■ **Action item**
Leaving every image behind, reproduce the records word for word.

*** Opening Given entries ***

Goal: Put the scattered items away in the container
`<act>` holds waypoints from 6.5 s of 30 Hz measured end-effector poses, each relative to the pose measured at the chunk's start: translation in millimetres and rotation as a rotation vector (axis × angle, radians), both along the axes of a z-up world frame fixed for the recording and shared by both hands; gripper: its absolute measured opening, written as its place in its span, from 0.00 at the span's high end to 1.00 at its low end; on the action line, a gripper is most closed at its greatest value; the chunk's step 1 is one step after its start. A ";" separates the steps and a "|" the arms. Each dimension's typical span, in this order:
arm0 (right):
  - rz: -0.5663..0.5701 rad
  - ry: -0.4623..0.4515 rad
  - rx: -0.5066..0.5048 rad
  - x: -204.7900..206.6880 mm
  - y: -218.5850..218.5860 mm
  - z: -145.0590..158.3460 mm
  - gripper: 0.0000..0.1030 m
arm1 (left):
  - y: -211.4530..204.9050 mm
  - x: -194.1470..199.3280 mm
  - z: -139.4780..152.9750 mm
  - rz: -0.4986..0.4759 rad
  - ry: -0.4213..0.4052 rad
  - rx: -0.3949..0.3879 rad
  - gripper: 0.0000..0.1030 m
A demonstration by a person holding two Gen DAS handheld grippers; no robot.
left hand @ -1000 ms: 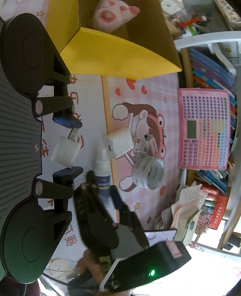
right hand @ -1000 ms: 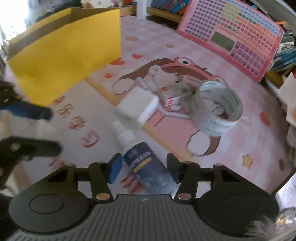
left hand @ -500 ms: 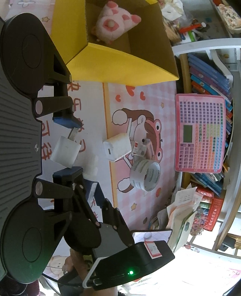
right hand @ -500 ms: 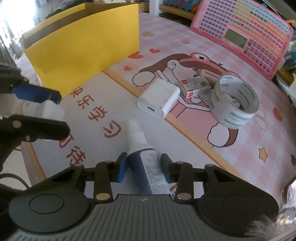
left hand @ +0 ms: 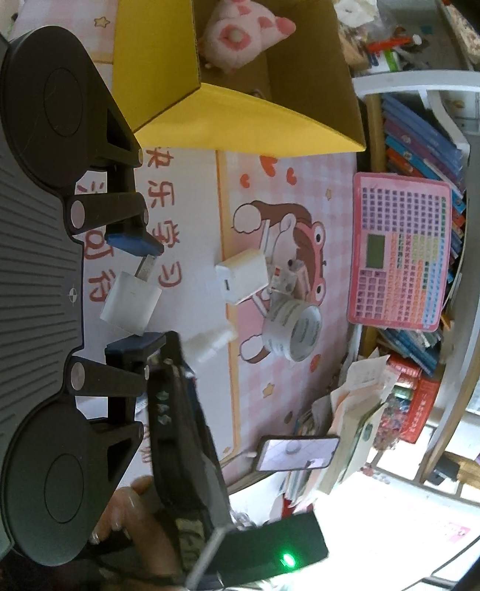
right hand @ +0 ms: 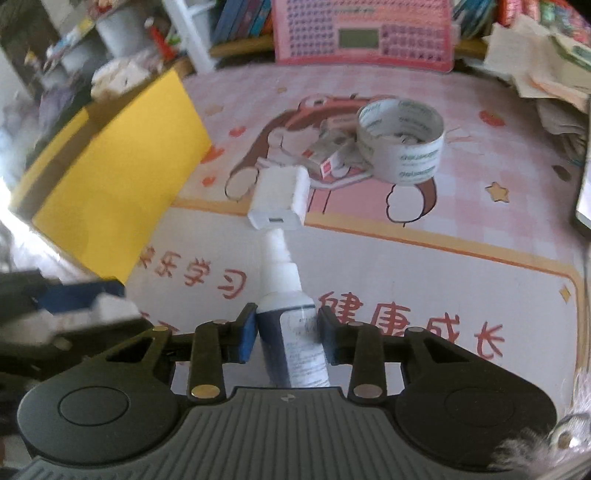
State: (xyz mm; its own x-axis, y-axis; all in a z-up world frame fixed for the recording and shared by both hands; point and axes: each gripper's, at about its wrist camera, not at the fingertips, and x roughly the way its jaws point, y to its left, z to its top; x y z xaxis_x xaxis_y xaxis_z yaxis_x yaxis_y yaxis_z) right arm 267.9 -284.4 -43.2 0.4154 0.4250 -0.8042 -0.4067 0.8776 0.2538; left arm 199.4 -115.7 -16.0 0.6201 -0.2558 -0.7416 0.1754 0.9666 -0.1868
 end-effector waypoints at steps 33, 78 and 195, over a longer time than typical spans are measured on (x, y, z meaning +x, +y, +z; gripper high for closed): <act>-0.128 -0.190 -0.045 -158.9 84.1 42.2 0.70 | 99.1 -105.2 14.3 -0.112 -0.054 -0.058 0.58; 0.125 -0.259 -0.074 -220.0 225.8 64.4 0.70 | 229.7 -172.7 28.6 0.085 -0.151 -0.104 0.58; -0.044 -0.272 -0.174 -218.9 211.0 49.8 0.33 | 220.6 -169.5 21.1 0.116 -0.074 0.088 0.24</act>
State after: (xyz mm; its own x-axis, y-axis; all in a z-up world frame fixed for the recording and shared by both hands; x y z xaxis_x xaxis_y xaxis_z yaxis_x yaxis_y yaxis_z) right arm 49.0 -73.3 6.7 0.6397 0.2682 -0.7204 -0.4001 0.9163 -0.0142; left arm 29.9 104.9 5.1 0.6954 -0.1156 -0.7093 0.0721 0.9932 -0.0912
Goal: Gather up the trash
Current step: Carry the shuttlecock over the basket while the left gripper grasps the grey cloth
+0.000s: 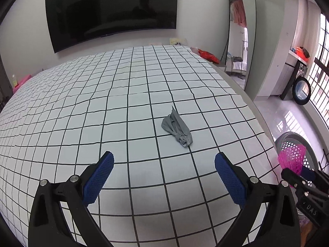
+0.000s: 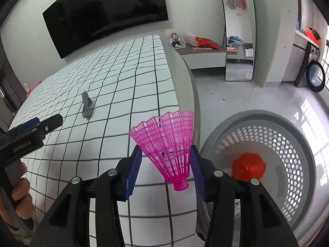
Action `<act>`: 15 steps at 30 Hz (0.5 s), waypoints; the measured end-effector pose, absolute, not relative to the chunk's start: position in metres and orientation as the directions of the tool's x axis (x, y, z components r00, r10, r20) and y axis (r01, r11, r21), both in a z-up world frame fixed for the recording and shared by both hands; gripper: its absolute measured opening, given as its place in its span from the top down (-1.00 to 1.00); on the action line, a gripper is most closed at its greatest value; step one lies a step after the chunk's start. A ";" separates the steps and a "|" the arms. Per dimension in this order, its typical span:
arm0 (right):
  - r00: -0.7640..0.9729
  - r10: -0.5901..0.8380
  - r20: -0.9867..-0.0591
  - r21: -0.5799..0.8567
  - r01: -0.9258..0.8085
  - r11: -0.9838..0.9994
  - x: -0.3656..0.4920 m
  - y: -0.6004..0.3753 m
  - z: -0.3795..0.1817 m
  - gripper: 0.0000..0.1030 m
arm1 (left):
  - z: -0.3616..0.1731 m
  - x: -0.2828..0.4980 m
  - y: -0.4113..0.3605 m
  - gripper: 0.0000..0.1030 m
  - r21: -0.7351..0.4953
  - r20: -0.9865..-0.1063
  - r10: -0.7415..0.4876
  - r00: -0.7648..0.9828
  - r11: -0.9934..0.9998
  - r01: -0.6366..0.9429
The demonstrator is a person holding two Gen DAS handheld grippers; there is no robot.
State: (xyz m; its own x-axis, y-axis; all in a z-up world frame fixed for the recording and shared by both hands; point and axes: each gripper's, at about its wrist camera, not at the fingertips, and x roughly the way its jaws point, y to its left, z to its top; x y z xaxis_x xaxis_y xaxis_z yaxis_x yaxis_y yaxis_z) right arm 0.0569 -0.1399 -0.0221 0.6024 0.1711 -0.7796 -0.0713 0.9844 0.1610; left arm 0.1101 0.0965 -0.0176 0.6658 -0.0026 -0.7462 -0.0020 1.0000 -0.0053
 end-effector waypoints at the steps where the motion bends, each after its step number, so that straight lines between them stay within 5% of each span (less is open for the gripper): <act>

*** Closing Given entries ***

■ **Solved problem**
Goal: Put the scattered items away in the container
`<act>` holds waypoints from 6.5 s of 30 Hz measured end-effector poses, each relative to the pose measured at the chunk's start: translation in millimetres and rotation as a rotation vector (axis × angle, radians), both along the axes of a z-up world frame fixed for the recording and shared by both hands; gripper: its absolute measured opening, written as its place in its span, from 0.00 at the span's high end to 1.00 at its low end; on the action line, a gripper is most closed at its greatest value; the chunk's step 1 is one step after its start. A ";" separates the steps and a "|" the arms. Each dimension's typical span, in this order:
arm0 (right):
  - rz: -0.5663..0.5701 rad
  - ry: -0.4623..0.4515 rad
  - rx: -0.5066..0.5048 rad
  - x: -204.7900..206.6880 mm
  - y: -218.5850..218.5860 mm
  - z: -145.0590..158.3460 mm
  - gripper: 0.0000..0.1030 m
arm1 (left):
  - y: -211.4530..204.9050 mm
  - x: -194.1470..199.3280 mm
  - z: -139.4780..152.9750 mm
  - rz: -0.4986..0.4759 rad
  - ry: -0.4213..0.4052 rad
  - rx: -0.3949..0.3879 rad
  - gripper: 0.0000..0.1030 m
A demonstration by a person holding two Gen DAS handheld grippers; no robot.
left hand @ -1000 ms: 
right hand @ -1000 ms: 
left hand @ -500 ms: 
right hand @ -500 ms: 
left hand @ +0 ms: 
right hand @ +0 ms: 
State: (xyz mm; its own x-axis, y-axis; all in a z-up world frame fixed for the recording and shared by both hands; point and axes: each gripper's, at about its wrist camera, not at the fingertips, and x roughly the way its jaws point, y to its left, z to its top; x y z xaxis_x xaxis_y xaxis_z yaxis_x yaxis_y yaxis_z) right arm 267.9 -284.4 -43.2 0.4154 0.4250 -0.8042 -0.4067 0.8776 0.2538; left arm 199.4 -115.7 -16.0 0.6201 -0.2558 -0.7416 0.1754 0.9666 -0.1868
 end-effector waypoints at steps 33, 78 and 195, over a longer time than typical spans are measured on (x, y, z meaning +x, +y, +z; gripper high for closed): <act>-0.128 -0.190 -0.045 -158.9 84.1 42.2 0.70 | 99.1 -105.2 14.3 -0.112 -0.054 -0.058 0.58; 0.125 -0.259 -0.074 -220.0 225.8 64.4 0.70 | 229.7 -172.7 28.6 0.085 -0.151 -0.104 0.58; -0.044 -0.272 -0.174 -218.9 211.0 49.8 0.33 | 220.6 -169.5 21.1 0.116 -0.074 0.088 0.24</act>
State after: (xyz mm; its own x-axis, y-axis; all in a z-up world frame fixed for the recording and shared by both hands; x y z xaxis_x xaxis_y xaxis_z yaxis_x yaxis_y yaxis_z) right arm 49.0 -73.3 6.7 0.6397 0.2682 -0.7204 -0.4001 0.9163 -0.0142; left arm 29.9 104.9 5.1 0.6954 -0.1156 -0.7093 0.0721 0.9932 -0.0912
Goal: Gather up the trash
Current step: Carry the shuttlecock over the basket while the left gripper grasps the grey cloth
+0.000s: 
+0.000s: 
Action `<act>`: 15 steps at 30 Hz (0.5 s), waypoints; the measured end-effector pose, absolute, not relative to the chunk's start: position in metres and orientation as the directions of the tool's x axis (x, y, z components r00, r10, r20) and y axis (r01, r11, r21), both in a z-up world frame fixed for the recording and shared by both hands; gripper: its absolute measured opening, given as its place in its span from the top down (-1.00 to 1.00); on the action line, a gripper is most closed at its greatest value; step one lies a step after the chunk's start. A ";" separates the steps and a "|" the arms. Per dimension in this order, its typical span:
arm0 (right):
  - r00: -0.7640..0.9729
  - r10: -0.5901..0.8380
  - r20: -0.9867..-0.0591
  - r21: -0.5799..0.8567
  - r01: -0.9258..0.8085
  - r11: -0.9838..0.9994
  - x: -0.3656..0.4920 m
  - y: -0.6004..0.3753 m
  - z: -0.3795..0.1817 m
  - gripper: 0.0000..0.1030 m
arm1 (left):
  - z: -0.3616..0.1731 m
  - x: -0.2828..0.4980 m
  - y: -0.4113..0.3605 m
  - gripper: 0.0000..0.1030 m
  - r21: -0.7351..0.4953
  - r20: -0.9865..-0.1063
  - r10: -0.7415..0.4876
  - r00: -0.7648..0.9828
  - r11: -0.9934..0.9998
  - r01: -0.6366..0.9429
The demonstrator is a person holding two Gen DAS handheld grippers; there is no robot.
State: (xyz m; its own x-axis, y-axis; all in a z-up world frame fixed for the recording and shared by both hands; point and axes: each gripper's, at about its wrist camera, not at the fingertips, and x roughly the way its jaws point, y to its left, z to its top; x y z xaxis_x xaxis_y xaxis_z yaxis_x yaxis_y yaxis_z) right arm 0.0569 -0.1399 -0.0221 0.6024 0.1711 -0.7796 -0.0713 0.9844 0.1610; left arm 0.1101 0.0965 -0.0176 0.6658 -0.0026 -0.7462 -0.0020 1.0000 -0.0053
 end-effector waypoints at the steps where the motion bends, each after its step number, so that straight lines between them stay within 5% of each span (less is open for the gripper): <act>

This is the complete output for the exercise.